I can’t live that way. I just can’t. I have to DO. I have to. Something, damn Anything is better than nothing. I am programmed for love. Fierce love. Warrior class love. Compassionate and unyielding love. How can I manage my mission in this life, (to heal myself and as many others as I can reach, to love one soul at a time back to what we can really be as human beings, a real brotherhood of man) as just me, myself and I? I speak I write. I reasearch, not in a narrow to support my own fears/dogma, but in an inclusive, scare the shit out of you kind of way. The more I know, the more I see, the more the concern for all of us living beings grows.
This morning I woke to a gentle rain falling. Here in Kentucky it’s been hotter than the hinges of hell, with high humidity that makes you sweat in the shower. So it should have been a soothing thing to wake to. Instead I instantly started thinking about re-covering my organic garden. We have built raised beds and put hoops over them all to extend our seasons here. It would also serve at this time to re-cover the garden to protect it from whatever is in the rain, that is a result of a system that is currently coming in from the gulf. Isn’t that a sad and scary truth? I makes me feel so fucking angry I could spit nails right now. So to expend the energy in my body, while I wait for the rain to stop so I can go protect the food my family is depending on right now (we are in high harvest and putting away for winter mode) and the future months to come, I am posting this blog with the following links, read, watch and learn about the real world we live in. It’s so important to know, because we have voting season coming up, and we need a new government from the top down. That is he power of the people. Inform yourself, find brand new non party representatives and kick them all the fuck out. Scrap it. Start over. It’s always the same old choice between to evils, and we can change that with courage. We need to shift the paradigm, change isn’t a creeping of kitty cat paws thing. It’s the inferno. It’s revolution.
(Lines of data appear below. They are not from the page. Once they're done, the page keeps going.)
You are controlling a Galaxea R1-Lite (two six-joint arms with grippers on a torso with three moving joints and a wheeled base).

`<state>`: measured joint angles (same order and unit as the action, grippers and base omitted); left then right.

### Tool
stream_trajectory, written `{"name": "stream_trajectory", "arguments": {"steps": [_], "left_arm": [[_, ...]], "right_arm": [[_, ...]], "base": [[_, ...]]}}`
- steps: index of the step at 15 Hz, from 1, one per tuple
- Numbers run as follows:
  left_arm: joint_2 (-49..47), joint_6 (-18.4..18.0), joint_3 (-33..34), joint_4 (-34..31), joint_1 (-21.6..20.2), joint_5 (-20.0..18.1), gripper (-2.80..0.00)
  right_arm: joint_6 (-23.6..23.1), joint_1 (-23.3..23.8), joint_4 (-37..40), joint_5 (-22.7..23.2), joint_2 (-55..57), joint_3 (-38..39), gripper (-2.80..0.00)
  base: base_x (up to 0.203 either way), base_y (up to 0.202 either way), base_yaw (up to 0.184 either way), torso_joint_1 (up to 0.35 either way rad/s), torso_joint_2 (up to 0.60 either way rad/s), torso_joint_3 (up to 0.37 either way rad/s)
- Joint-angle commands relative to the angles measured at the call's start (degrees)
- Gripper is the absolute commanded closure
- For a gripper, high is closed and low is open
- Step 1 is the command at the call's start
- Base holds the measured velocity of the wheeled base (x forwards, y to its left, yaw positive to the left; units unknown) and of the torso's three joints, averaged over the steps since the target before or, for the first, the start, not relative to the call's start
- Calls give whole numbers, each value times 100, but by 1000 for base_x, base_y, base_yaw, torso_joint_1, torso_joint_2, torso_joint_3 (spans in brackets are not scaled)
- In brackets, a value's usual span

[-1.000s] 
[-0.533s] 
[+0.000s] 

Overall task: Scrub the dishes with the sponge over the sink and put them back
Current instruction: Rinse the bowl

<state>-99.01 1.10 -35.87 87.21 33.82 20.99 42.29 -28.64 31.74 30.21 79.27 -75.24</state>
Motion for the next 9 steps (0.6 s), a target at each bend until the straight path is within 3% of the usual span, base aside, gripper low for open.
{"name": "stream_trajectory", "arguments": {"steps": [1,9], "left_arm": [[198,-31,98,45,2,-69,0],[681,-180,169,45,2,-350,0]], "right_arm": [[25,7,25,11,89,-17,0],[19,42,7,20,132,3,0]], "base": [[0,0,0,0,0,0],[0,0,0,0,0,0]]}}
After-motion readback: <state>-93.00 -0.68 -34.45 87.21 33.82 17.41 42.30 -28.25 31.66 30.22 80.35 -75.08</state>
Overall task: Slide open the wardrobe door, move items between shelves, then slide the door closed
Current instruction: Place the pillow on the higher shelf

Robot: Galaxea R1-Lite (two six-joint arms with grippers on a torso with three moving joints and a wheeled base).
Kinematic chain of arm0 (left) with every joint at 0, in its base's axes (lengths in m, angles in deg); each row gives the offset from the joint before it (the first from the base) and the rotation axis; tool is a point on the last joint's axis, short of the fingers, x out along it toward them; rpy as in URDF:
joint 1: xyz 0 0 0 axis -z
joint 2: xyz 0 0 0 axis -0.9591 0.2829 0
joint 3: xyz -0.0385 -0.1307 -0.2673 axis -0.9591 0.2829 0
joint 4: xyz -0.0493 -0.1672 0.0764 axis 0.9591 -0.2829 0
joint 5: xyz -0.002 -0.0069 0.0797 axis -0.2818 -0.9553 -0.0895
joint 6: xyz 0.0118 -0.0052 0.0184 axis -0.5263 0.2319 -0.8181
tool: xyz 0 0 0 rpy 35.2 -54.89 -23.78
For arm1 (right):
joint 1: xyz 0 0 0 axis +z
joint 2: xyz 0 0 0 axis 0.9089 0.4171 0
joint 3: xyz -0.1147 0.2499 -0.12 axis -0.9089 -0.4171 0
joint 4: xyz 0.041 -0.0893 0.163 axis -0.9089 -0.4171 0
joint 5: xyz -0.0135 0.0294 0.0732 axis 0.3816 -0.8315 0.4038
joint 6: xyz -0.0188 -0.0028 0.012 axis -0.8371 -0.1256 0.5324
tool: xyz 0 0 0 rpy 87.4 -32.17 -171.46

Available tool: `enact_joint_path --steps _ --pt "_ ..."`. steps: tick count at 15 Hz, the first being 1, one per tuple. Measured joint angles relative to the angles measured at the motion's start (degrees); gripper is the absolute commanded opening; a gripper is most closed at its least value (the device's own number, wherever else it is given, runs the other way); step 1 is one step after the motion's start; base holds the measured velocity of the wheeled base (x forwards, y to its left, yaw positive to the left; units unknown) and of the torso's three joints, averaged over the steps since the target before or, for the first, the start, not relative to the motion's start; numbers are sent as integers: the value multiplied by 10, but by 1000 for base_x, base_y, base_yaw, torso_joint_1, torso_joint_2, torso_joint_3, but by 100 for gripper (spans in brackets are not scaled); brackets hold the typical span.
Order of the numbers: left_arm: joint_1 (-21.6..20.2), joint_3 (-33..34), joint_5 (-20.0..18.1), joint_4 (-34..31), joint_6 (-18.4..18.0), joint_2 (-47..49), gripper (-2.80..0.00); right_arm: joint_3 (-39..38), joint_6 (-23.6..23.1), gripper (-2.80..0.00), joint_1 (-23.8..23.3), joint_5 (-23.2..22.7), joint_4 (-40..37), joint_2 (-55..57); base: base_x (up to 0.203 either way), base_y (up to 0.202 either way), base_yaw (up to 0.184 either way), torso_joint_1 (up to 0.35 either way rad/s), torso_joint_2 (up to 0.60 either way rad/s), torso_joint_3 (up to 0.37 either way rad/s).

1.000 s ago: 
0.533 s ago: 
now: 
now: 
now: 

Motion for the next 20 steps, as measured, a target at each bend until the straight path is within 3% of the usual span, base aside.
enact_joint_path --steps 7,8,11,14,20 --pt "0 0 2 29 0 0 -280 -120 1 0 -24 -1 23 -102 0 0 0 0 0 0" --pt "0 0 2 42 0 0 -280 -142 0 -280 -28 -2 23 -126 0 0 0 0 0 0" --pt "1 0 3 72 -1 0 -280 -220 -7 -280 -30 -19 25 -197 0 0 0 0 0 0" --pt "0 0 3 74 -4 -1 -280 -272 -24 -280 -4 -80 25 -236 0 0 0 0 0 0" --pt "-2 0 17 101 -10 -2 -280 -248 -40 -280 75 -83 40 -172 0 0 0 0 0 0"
Here you go. Please add to the knowledge base if you can. I don’t care what “side” you are coming from. I only have one side, the love of all living beings side, so bring what you got. I’ll give all sides of this issue a place, it’s up to you all to make up your own minds. I am only one person and I am mighty. How you doing?
Exposing the Truth on Gulf Oil Spill
This video is narrated by George Carlin. He says it all!
read this and watch the video on the same page.
Here is a little proof of prior knowledge or the “let it happen” attitude of Goldman Sachs and a BP executive.
BP chief Tony Hayward sold shares weeks before oil spill
Goldman Sachs sold 44% of its BP Stock, Three weeks before the Oil Rig disaster.
You may end up at this last link via the daily paul.
This is interesting
“THE “MYSTERIES” OF THE EXACTING DYNAMICS of Mother Nature have been observed and charted by modern and ancient scientists. Some of it is explainable – Mother Nature often allows murderers (killers by any name) to see their families, spouses, children, cousin, in-laws and servants wither and die before they die, becoming frail, sick, impotent, neurotic, social outcasts, unable to communicate or intercourse socially and economically. These dynamics apply also to “lesser” crimes (sins) than murder, and even when the murderer is dead. She appears to have established a fixed limit to the amount of wealth one may gather as well as the degree and number of anti-social and un-economic, unconscionable, freedoms that one may exercise before these dynamics of extinction are imposed. Did no one ever tell you that the “wages of sin” are death, that we “reap” what we “sow,” and that the rich cannot enter the “kingdom of heaven?” You didn’t believe them? Too bad. Neither ignorance nor innocence are mitigations of the vulnerability in these natural occurrences. You cannot achieve the “Promised Land” with slaughter or inequity but can achieve Hell, suffering and death in a society that will destroy itself. Mother Nature neither loves you, nor hates you. You are simply a flower in her garden, or a weed. She either lets you grow or She plucks you out so that you do not choke to death her work of millions of years, her “garden,” her balance of the inert and the living who harmonize with life. Do not let our pagan rhetoric of refrain you disconcert. It has its purpose.”
~From the pages of: http://john-richardson-meadows.angelfire.com/FINAL_SOLUTION_MANUSCRIPT.doc
So, now that I have some space in my brain, now that I have taken (some of) the things inside my head and made them tangible I feel a little better. Now I can go make art again.
Love to all, Pray for peace,
Support living artists, buy some art today
P.S. I have been out to the garden and can not see any visable traces of anything but plain old rain water. This makes me feel better, for now.